● **Directions**: Going from the top of the data below, give again each line through the one containing "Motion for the", both ends kept.

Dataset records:
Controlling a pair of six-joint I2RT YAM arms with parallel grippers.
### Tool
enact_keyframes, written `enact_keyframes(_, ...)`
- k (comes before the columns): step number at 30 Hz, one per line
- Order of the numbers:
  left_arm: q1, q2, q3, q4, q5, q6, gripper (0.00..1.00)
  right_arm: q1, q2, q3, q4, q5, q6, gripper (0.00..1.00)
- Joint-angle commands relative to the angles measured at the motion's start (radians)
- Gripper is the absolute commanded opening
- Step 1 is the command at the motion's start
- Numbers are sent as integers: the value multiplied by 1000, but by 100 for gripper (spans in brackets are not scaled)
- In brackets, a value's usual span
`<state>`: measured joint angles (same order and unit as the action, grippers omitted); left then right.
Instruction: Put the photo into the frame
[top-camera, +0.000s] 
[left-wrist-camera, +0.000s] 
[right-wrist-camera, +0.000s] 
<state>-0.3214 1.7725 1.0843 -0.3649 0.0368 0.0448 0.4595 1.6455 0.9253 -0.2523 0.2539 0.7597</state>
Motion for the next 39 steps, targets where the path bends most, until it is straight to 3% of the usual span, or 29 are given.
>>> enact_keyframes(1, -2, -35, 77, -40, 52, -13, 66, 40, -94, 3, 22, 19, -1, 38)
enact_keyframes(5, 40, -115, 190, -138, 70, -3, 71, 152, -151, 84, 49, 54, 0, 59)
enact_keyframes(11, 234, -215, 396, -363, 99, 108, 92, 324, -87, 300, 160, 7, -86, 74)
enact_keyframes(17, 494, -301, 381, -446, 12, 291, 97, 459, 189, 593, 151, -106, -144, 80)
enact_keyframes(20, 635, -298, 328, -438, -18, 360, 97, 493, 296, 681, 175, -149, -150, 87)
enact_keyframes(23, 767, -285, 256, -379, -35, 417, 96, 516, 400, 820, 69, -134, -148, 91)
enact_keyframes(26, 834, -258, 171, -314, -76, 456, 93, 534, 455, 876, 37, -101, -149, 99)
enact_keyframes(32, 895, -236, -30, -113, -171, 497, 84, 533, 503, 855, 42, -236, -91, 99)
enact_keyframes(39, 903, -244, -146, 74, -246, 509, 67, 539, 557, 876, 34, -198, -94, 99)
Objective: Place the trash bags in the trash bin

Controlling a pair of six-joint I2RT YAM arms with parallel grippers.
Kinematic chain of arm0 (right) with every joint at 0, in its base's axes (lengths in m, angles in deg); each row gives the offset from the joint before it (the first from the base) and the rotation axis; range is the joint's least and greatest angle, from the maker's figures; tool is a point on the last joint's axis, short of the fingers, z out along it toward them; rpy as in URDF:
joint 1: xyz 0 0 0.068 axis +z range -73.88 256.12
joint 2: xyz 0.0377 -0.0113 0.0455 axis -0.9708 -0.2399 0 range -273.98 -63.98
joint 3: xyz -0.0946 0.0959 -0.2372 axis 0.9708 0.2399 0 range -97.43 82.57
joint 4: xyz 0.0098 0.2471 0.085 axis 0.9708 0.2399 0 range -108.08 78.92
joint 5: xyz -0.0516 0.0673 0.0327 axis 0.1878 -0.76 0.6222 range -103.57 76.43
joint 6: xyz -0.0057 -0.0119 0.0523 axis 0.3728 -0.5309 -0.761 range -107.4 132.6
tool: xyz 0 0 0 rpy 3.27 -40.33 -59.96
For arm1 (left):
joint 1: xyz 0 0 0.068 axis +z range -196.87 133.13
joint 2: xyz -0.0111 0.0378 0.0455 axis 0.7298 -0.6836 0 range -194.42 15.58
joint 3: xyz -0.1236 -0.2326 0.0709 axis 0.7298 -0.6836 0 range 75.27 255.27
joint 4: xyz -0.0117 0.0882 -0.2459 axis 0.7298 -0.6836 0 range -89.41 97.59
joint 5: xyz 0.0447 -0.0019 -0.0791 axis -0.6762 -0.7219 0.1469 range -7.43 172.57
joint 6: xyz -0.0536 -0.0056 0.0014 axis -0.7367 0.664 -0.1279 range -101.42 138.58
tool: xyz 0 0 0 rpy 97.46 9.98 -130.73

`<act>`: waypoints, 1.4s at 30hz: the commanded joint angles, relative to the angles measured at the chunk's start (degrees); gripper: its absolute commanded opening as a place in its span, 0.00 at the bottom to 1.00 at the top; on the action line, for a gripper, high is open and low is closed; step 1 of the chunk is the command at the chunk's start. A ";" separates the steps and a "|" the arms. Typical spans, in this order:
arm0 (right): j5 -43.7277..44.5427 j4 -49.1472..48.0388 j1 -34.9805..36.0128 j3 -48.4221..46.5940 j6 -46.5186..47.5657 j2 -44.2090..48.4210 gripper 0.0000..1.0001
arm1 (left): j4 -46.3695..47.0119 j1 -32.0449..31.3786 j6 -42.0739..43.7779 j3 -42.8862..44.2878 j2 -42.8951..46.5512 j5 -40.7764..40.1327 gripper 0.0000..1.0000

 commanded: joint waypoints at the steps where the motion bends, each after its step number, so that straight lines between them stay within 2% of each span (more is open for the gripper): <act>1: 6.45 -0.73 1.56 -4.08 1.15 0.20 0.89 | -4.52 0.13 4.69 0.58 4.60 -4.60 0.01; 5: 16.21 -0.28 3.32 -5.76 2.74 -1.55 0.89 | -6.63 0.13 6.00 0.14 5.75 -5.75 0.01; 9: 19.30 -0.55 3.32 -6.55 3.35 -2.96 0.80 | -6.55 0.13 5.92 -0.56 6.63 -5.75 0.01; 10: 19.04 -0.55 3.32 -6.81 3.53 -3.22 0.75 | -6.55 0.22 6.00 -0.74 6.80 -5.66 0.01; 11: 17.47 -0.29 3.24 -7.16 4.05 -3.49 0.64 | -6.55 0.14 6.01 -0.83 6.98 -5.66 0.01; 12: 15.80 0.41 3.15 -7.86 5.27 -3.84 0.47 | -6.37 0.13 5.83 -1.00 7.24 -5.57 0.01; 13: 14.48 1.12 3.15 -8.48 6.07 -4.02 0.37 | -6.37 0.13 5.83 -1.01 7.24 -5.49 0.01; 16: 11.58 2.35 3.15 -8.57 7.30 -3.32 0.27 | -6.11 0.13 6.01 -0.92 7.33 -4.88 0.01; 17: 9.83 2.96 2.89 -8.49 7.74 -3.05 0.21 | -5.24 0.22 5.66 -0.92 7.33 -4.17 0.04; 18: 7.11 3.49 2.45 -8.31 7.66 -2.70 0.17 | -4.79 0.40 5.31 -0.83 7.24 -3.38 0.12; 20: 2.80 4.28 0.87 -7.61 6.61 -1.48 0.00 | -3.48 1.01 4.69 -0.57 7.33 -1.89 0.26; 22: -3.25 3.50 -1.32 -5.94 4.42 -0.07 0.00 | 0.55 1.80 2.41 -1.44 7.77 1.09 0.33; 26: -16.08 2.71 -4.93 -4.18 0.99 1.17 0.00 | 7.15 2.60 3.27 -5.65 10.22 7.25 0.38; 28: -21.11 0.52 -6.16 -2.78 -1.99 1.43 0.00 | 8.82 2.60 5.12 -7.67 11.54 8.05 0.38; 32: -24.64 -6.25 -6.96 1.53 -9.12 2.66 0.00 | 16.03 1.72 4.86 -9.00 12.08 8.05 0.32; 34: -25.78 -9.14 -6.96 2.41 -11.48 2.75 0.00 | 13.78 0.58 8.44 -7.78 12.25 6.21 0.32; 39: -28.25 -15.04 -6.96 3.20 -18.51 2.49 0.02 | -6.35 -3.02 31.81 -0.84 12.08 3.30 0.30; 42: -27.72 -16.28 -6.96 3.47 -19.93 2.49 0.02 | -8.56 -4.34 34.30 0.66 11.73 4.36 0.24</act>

● **Solution below**:
Controlling a pair of six-joint I2RT YAM arms with parallel grippers.
### Tool
enact_keyframes, written `enact_keyframes(_, ...)`
- k (comes before the columns): step number at 30 Hz, one per line
- Order of the numbers:
  left_arm: q1, q2, q3, q4, q5, q6, gripper (0.00..1.00)
  right_arm: q1, q2, q3, q4, q5, q6, gripper (0.00..1.00)
- Joint-angle commands relative to the angles measured at the motion's start (radians)
- Gripper is the absolute commanded opening
- Step 1 is the command at the motion's start
- Numbers are sent as integers: the value multiplied by 1000, but by 100 for gripper (spans in brackets are not scaled)
- In brackets, a value's usual span
`<state>`: measured joint angles (same order and unit as the action, grippers omitted); left then right.
Instruction: Put the photo into the frame
[top-camera, +0.000s] 
[left-wrist-camera, +0.000s] 
[right-wrist-camera, +0.000s] 
<state>-0.3214 1.7725 1.0843 -0.3649 0.0368 0.0448 0.4595 1.6455 0.9253 -0.2523 0.2539 0.7597</state>
Motion for the next 39 steps, targets where the path bends most, until it is straight to 3% of the usual span, or 29 are given.

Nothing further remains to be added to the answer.